The Algorithms - Python Python TheAlgorithms/Python

How Rabin-Karp String Matching Works

Hash the pattern, slide a rolling hash across the text, confirm on match. The 1987 algorithm that makes multi-pattern search practical.

5 stops ~14 min Verified 2026-05-05
What you will learn
  • Why a rolling hash reduces per-shift work from O(m) to O(1) by subtracting the outgoing character
  • How alphabet_size and modulus together produce a polynomial hash with collision resistance
  • Why modulus_power represents alphabet_size raised to the pattern-length-minus-one power
  • How the hash equality test serves as a cheap filter before the expensive substring equality check
  • Why false-positive hash collisions are handled by the exact string comparison on the same line
  • How test_rabin_karp validates both a hit and a miss with the same pattern in two texts
Prerequisites
  • Comfort reading Python for-loops with modular arithmetic
  • Familiarity with the concept of a hash function producing integers
  • No prior knowledge of rolling hashes or string-matching algorithms required
The story behind Rabin-Karp

Michael Rabin and Richard Karp published the rolling-hash string matching algorithm in 1987. The insight was deceptively simple: if you can compute the hash of a length-m window in O(1) as it slides across the text, the total cost of checking all positions drops to O(n) expected, compared to O(nm) for naive per-position string comparison.

The rolling-hash trick works because a polynomial hash over a sliding window satisfies the recurrence: subtract the contribution of the outgoing character, multiply the remaining hash by the base, and add the incoming character. That recurrence costs three arithmetic operations per step, not m character comparisons. A hash match does not guarantee a string match, so the algorithm performs an exact comparison only when the hashes agree, keeping the expected-case cost at O(n+m) while handling hash collisions gracefully.

The algorithm naturally extends to multi-pattern search: compute k pattern hashes upfront and check each window hash against a hash set in O(1). That extension is used by code-deduplication tools, rsync for block-level file comparison, and Git fast-import. The same rolling-hash technique underpins polynomial hashing in competitive programming and the Rabin fingerprinting scheme used in content-defined chunking for backup systems.

1 / 5

Module Constants: Alphabet Size and Modulus

strings/rabin_karp.py:1

alphabet_size is the polynomial hash base (256 for ASCII); modulus is a large prime used to keep hash values from overflowing into slow big-integer arithmetic.

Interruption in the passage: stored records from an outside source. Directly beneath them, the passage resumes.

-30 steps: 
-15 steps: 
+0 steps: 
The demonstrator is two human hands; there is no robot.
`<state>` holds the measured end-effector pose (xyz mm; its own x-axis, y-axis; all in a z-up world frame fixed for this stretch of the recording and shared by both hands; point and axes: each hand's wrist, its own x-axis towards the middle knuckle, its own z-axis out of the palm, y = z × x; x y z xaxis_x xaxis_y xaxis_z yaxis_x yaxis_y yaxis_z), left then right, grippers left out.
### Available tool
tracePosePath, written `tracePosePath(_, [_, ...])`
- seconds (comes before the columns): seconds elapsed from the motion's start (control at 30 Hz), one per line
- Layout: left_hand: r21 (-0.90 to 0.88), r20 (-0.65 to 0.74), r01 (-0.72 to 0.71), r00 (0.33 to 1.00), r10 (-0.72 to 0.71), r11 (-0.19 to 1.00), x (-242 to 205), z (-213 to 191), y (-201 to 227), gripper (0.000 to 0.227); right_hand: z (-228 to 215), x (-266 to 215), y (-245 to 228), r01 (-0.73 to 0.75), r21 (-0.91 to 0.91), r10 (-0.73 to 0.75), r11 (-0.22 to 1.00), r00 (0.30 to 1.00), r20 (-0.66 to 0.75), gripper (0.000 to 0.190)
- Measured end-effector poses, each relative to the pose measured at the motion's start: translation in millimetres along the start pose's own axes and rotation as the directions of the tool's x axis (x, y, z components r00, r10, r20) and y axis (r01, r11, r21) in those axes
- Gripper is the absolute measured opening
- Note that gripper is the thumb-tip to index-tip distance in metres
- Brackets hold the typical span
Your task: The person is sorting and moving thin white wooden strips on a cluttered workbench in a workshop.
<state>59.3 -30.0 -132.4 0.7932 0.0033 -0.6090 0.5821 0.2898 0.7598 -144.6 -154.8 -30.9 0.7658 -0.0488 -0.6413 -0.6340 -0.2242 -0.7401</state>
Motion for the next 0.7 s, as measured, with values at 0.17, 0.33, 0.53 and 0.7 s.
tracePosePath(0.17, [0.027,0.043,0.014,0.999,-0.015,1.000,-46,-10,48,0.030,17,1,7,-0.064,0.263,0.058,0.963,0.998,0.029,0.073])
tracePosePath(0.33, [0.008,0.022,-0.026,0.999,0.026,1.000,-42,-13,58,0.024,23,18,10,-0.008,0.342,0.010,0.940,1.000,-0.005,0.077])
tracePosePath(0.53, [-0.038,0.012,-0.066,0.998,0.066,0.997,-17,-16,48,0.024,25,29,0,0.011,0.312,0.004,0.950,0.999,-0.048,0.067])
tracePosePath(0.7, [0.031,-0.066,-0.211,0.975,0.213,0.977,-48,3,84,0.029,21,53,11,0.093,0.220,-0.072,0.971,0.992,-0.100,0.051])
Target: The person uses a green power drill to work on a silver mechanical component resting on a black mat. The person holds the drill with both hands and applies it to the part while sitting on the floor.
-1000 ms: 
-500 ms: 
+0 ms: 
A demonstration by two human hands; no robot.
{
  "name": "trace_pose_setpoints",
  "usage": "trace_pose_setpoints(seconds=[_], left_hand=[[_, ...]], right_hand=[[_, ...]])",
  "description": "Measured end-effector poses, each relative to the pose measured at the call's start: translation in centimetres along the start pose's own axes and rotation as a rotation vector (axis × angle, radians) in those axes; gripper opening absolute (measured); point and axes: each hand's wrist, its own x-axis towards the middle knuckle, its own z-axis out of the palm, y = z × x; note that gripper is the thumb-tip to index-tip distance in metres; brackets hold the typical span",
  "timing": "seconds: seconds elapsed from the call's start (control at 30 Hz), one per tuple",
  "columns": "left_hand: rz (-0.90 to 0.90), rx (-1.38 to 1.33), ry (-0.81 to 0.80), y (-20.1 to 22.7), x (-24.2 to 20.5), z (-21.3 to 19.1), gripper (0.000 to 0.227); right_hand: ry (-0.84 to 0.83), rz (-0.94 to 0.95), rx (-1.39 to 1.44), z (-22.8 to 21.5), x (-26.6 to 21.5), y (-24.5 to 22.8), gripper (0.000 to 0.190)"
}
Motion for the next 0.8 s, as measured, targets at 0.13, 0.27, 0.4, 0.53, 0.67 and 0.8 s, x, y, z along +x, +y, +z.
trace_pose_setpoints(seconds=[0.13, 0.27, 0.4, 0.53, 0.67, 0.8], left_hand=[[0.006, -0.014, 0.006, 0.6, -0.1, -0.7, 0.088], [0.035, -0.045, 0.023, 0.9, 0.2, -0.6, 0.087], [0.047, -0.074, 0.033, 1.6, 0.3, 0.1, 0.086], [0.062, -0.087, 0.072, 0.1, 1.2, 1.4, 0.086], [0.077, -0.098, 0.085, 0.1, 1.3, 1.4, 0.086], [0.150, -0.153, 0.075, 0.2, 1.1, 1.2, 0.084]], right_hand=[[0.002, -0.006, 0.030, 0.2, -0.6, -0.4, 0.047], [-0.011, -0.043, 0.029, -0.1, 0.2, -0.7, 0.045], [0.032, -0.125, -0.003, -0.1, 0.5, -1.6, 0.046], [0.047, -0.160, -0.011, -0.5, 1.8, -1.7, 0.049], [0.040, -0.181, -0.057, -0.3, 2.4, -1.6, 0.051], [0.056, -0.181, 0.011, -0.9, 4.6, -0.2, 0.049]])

Two module-level constants define the hash arithmetic. alphabet_size = 256 treats each character as a base-256 digit, so the hash of a length-m string is a polynomial evaluated at 256. Using 256 means any byte value maps cleanly to a unique digit, which is important for the UTF-8 test case in test_rabin_karp. modulus = 1000003 is a prime chosen to be large enough that random same-length strings have a collision probability of about 1 in a million, while small enough that all arithmetic stays within Python's fast integer range. The rolling-hash step relies on modular arithmetic to keep intermediate values bounded, so every addition and multiplication wraps at modulus. A larger prime reduces the false-positive rate; a smaller prime speeds up modular reduction. Both choices are explicit in the source so readers can substitute different values.

Key takeaway

alphabet_size is the polynomial base; modulus is the prime that keeps hash values bounded. Both choices trade collision rate against arithmetic speed.

# Numbers of alphabet which we call base
alphabet_size = 256
# Modulus to hash a string
modulus = 1000003
2 / 5

Initial Hash Computation: Pattern and First Window Together

strings/rabin_karp.py:29

The first loop hashes the pattern and the first m characters of the text simultaneously, and accumulates modulus_power as alphabet_size raised to m-1.

The initial hash loop computes three values in one pass. p_hash and text_hash are both built by the same Horner's method recurrence: multiply the running hash by alphabet_size and add the next character's ordinal, all modulo modulus. After the loop, both are the polynomial hash of their respective length-m strings. The third accumulator, modulus_power, tracks the value of alphabet_size raised to the power of m - 1, which is needed in the rolling-hash step to subtract the outgoing character's contribution. The continue on line 37 skips the modulus-power update on the last iteration, because the rolling hash never needs alphabet_size^m; it only needs up to alphabet_size^(m-1). This is the only loop that reads the pattern; the pattern pointer never moves after this.

Key takeaway

One pass computes three values: p_hash, text_hash for position 0, and modulus_power (base raised to m-1) needed for the rolling step.

    p_hash = 0
    text_hash = 0
    modulus_power = 1

    # Calculating the hash of pattern and substring of text
    for i in range(p_len):
        p_hash = (ord(pattern[i]) + p_hash * alphabet_size) % modulus
        text_hash = (ord(text[i]) + text_hash * alphabet_size) % modulus
        if i == p_len - 1:
            continue
        modulus_power = (modulus_power * alphabet_size) % modulus
3 / 5

The Rolling Hash: O(1) per Shift Instead of O(m)

strings/rabin_karp.py:41

Each shift subtracts the outgoing character's contribution, multiplies by alphabet_size, and adds the incoming character. All three operations are O(1).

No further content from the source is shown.